TCP
Options
Most of
the TCP Options we will be analysing are required to
appear only during the initial SYN and SYN/ACK phase
of the 3-way-handshake TCP performs to establish a
virtual link before transferring any data. Other
options, however, can be used at will, during the
TCP session.
It is also
important to note that the TCP Options may occupy
space at the end of the TCP header and are a
multiple of 8 bits in length. This means that if we
use one TCP Option that is 4 bits in length, there
must be another 4 bits of padding in order to comply
with the TCP RFC. So the TCP Options length MUST be
in multiples of 8 bits, that is 8, 16, 24, 32 e.t.c
Here's a
brief view of the TCP Options we are going to
analyse:
-
Maximum Segment Size (MSS)
-
Window
Scaling
-
Selective Acknowledgements (SACK)
-
Timestamps
-
Nop
Let's now
take a look at the exciting options available and
explain the purpose of each one.
Maximum Segment Size (MSS)
The
Maximum Segment Size
is used to define the maximum segment that will be
used during a connection between two hosts. As such,
you should only see this option used during the SYN
and SYN/ACK phase of the 3-way-handshake.

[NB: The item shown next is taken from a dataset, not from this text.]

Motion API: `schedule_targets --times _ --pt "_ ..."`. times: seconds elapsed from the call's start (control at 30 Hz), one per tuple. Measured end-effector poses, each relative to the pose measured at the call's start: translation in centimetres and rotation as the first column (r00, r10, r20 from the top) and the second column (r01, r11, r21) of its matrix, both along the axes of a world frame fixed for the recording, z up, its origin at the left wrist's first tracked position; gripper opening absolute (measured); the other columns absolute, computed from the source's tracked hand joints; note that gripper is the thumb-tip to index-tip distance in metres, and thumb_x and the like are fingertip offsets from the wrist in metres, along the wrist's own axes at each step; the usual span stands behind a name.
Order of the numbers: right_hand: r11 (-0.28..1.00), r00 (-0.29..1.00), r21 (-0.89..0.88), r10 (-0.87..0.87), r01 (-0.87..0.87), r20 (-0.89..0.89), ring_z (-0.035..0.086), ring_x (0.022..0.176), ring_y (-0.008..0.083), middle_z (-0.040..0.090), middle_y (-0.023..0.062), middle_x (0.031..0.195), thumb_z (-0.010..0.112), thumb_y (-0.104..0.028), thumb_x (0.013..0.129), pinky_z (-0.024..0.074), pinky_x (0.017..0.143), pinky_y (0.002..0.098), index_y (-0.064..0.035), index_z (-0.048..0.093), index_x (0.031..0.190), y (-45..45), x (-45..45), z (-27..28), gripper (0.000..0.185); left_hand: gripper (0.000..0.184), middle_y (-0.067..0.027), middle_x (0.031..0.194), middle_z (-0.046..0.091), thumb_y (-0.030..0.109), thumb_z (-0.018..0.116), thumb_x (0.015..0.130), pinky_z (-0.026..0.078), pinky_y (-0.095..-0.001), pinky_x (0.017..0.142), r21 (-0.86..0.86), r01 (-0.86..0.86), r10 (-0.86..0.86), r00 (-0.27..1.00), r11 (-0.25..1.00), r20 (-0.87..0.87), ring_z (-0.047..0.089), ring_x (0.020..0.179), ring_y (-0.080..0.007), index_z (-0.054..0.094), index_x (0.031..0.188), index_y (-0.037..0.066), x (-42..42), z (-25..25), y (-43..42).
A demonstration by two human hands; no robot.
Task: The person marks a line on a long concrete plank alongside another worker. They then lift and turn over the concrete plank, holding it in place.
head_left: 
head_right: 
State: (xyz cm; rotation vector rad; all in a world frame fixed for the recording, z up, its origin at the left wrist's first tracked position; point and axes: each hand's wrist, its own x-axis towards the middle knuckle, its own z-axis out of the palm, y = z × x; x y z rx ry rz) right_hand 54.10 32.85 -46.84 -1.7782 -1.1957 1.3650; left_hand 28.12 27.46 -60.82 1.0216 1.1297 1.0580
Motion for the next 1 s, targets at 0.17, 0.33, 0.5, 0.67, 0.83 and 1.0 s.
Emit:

The MSS
TCP Option occupies 4 bytes (32 bits) of length.
If you
have previously come across the term "MTU"
which stands for
Maximum Transfer Unit, you will be pleased to
know that the MSS
helps define the MTU
used on the network.
If your
scratching your head because the
MSS and
MTU field
doesn't make any sense to you, or it is not quite
clear, don't worry, the following diagram will help
you get the big picture:
You can
see the Maximum Segment
Size consists of the
TCP Header and
Data,
while the Maximum
Transfer Unit includes the
MSS plus the
IP Header.
It
would also benefit us to recognise the correct
terminology that corresponds to each level of the
OSI Model: The TCP
Header and Data
is called a Segment
(Layer 4), while the IP
Header and the
Segment is called an
IP Datagram
(Layer 3).
Furthermore, regardless of the size the
MTU will have,
there is an additional
18 bytes overhead placed by the
Datalink layer.
This overhead includes the
Source and
Destination MAC Address,
the Protocol type,
followed by the Frame
Check Sequence placed at the end of the
frame.
This is
also the reason why we can only have a maximum
MTU of
1500 bytes.
Since the maximum size of an Ethernet II frame is
1518 bytes, subtracting
18 bytes (Datalink
overhead) leaves us with
1500 bytes to
play with.
TCP
usually computes the
Maximum Segment Size (MSS)
that results in IP Datagrams that match the network
MTU. In
practice, this means the
MSS will have
such a value that if we add the
IP Header as
well, the IP Datagram (IP
Header+TCP
Header+DATA)
would be equal to the network
MTU.
If the
MSS option is
omitted by one or both ends of the connection, then
the value of 536 bytes will be used. The
MSS value of
536 bytes is
defined by RFC 1122 and is calculated by taking the
default value of an IP Datagram, 576 bytes, minus
the standard length of the
IP and
TCP Header (40
bytes), which gives us
536 bytes.
In
general, it is very important to use the best
possible MSS
value for your network because your network
performance could be extremely poor if this value is
too large or too small. To help you understand why,
lets look at a simple example:
If you
wanted to transfer 1 byte of data through the
network, you would need to create a datagram with 40
bytes of overhead, 20 for the IP Header and 20 for
the TCP Header. This means that your using 1/41 of
your available network bandwidth for data. The rest
is nothing but overhead!
On the
other hand, if the MSS is very large, your IP
Datagrams will also be very large, meaning that they
will most probably fail to fit into one packet
should the MTU be too small. Therefore they will
require to be fragmented, increasing the overhead by
a factor of 2.
Window Scaling
We
briefly mentioned Window Scaling in the previous
section of the TCP analysis, though you will soon
discover that this topic is quite broad and requires
a great deal of attention.
After
gaining a sound understanding of what the Window
size flag is used for, Window Scaling is, in
essence, an extention to the Window size flag.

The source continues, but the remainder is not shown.